Gli operatori reclutati da ManPower per l’Ats metropolitana di Milano
Open può infine fare chiarezza sul numero di operatori individuati da ManPower per quanto riguarda l’Ats della Città Metropolitana di Milano, la più grande delle otto lombarde. Dai numeri emerge chiaramente la discrepanza tra la quota di medici, infermieri e assistenti sanitari assegnati a ciascuna Azienda socio sanitaria territoriale (Asst) – quota già di per sé inferiore al fabbisogno, secondo la Regione – e quelli effettivamente reperiti tramite il bando della struttura commissariale guidata da Arcuri. Su un totale di 180 persone assegnate all’Ats di Milano, ManPower finora ne ha trovate infatti solo 78. E di queste 78, soltanto 67 hanno accettato la destinazione proposta e il trattamento economico offerto. Uno scarto di 113 unità.

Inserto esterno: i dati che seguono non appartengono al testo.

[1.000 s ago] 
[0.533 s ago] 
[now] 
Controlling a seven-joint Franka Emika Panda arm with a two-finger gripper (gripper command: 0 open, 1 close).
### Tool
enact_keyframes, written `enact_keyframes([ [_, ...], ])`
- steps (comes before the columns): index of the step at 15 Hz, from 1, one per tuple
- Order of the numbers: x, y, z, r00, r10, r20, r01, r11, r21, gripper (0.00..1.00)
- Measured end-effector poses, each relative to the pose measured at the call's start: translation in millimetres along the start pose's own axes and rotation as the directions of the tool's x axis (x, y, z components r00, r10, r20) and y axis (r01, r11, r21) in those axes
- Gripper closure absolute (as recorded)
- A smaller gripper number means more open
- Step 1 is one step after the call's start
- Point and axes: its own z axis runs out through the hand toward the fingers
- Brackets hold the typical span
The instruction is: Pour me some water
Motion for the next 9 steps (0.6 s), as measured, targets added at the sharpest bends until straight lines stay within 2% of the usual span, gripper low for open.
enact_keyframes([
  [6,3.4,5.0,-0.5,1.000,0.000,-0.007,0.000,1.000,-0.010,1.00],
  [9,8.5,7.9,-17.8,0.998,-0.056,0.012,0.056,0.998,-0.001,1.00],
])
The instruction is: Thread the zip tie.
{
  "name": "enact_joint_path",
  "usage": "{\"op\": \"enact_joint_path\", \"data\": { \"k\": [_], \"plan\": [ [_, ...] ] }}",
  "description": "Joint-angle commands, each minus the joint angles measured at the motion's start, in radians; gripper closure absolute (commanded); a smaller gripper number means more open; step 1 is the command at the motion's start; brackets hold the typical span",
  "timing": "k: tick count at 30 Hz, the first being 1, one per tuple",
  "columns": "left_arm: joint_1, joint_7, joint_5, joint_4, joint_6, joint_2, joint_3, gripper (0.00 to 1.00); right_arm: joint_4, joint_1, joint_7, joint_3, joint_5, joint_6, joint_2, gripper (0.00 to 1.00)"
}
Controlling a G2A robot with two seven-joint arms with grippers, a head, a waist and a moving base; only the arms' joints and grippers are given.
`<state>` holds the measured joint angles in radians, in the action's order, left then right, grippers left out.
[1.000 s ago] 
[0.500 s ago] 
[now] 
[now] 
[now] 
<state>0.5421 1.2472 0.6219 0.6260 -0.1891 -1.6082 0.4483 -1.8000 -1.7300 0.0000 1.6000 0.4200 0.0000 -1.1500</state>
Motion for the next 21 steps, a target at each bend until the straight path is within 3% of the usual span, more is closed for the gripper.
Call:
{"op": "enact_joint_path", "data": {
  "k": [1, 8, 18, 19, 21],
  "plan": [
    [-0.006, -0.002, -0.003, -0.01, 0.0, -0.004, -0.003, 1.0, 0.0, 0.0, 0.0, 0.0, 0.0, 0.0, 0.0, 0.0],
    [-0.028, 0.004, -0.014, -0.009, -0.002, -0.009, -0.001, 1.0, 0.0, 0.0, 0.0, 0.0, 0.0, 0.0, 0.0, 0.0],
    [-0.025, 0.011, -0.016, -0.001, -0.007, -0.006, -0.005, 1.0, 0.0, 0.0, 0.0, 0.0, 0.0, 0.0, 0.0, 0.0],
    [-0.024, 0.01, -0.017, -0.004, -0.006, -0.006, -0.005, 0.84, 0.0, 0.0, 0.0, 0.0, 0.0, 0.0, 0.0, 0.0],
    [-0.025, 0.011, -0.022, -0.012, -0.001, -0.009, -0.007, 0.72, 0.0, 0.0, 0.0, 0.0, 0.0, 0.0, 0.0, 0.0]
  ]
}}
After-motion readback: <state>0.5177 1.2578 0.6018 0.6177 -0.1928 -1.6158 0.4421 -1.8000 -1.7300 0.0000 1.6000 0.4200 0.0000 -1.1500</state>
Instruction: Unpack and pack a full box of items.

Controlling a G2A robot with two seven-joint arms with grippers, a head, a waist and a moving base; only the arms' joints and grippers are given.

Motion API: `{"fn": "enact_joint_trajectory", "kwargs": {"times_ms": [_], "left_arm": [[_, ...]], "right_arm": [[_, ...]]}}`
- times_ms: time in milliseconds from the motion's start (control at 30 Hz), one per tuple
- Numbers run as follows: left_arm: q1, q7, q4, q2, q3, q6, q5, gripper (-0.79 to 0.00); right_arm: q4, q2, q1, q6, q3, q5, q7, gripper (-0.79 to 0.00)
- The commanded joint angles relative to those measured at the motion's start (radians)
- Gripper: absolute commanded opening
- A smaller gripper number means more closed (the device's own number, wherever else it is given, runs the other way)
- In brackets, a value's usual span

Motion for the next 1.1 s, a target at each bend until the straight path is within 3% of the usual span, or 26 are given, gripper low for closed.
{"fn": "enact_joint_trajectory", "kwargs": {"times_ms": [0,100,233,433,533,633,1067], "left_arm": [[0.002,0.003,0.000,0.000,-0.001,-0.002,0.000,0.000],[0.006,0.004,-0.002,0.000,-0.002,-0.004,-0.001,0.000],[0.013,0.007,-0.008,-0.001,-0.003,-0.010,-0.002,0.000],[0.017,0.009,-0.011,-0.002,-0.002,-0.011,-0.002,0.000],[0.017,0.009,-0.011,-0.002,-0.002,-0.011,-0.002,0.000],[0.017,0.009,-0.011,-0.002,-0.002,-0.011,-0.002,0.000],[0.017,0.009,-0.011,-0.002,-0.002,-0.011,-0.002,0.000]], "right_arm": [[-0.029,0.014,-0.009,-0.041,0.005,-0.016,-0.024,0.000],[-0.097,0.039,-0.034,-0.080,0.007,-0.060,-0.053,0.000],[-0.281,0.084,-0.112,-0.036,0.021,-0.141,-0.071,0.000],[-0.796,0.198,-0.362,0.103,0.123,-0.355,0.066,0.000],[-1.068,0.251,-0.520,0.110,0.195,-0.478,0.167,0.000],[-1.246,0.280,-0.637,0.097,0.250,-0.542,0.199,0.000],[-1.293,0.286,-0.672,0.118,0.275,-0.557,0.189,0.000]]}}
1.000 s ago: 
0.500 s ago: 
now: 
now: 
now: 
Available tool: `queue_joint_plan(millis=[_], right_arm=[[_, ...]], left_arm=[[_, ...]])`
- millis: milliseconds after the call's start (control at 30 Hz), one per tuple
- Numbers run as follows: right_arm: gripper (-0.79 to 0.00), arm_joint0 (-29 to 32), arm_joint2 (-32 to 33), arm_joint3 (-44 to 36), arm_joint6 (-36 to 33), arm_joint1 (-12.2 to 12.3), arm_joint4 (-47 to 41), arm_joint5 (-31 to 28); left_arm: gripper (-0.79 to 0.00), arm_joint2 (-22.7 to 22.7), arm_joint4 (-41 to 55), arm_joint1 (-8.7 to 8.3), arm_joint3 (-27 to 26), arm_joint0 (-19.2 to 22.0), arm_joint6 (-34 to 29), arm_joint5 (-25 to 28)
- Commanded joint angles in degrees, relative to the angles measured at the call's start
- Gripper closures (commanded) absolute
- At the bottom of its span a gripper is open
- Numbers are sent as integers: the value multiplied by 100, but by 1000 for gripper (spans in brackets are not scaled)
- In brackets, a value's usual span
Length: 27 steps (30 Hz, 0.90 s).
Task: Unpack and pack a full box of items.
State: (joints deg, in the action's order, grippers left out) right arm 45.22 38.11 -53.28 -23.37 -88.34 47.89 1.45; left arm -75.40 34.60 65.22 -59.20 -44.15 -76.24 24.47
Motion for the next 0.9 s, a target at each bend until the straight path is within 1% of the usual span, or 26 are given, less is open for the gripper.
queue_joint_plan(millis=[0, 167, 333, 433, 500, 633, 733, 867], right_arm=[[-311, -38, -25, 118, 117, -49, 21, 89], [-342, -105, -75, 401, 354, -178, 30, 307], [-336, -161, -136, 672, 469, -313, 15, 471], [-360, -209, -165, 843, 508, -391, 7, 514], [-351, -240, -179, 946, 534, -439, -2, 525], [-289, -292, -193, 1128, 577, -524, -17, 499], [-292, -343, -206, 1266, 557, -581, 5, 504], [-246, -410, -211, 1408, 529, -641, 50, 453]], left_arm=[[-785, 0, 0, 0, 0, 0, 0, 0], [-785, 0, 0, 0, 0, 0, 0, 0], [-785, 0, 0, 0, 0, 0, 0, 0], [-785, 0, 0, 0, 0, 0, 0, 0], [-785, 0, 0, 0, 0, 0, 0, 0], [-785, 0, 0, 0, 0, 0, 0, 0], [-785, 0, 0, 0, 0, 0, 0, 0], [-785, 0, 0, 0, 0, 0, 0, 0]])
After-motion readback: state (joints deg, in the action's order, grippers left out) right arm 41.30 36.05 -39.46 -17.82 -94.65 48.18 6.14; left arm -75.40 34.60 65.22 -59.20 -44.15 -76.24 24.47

Da notare anche le date: le varie Asst hanno mandato i loro riparti a ManPower il 25 gennaio. Il 30 gennaio è arrivata la risposta da parte dell’agenzia e al 9 di febbraio risultano avere la visita medica programmata 48 medici, 11 infermieri e due assistenti sanitari. Ovvero 61 persone sulle 67 che hanno accettato l’incarico, mentre le altre sei l’hanno già fatta. Ma non è finita qui. Perché una volta superata la visita medica, il personale è tenuto a compiere un ulteriore passaggio prima di poter prendere effettivamente servizio. Deve infatti tornare in ManPower e firmare il contratto. Un percorso che appare poco lineare e che avrebbe invece bisogno di essere snellito e velocizzato.
La struttura del commissario Arcuri ha replicato così: «Stiamo procedendo come da programma, non ci risultano ritardi nell’invio del personale selezionato dalle agenzie interinali, ma solo personale in attesa di effettuare le visite mediche».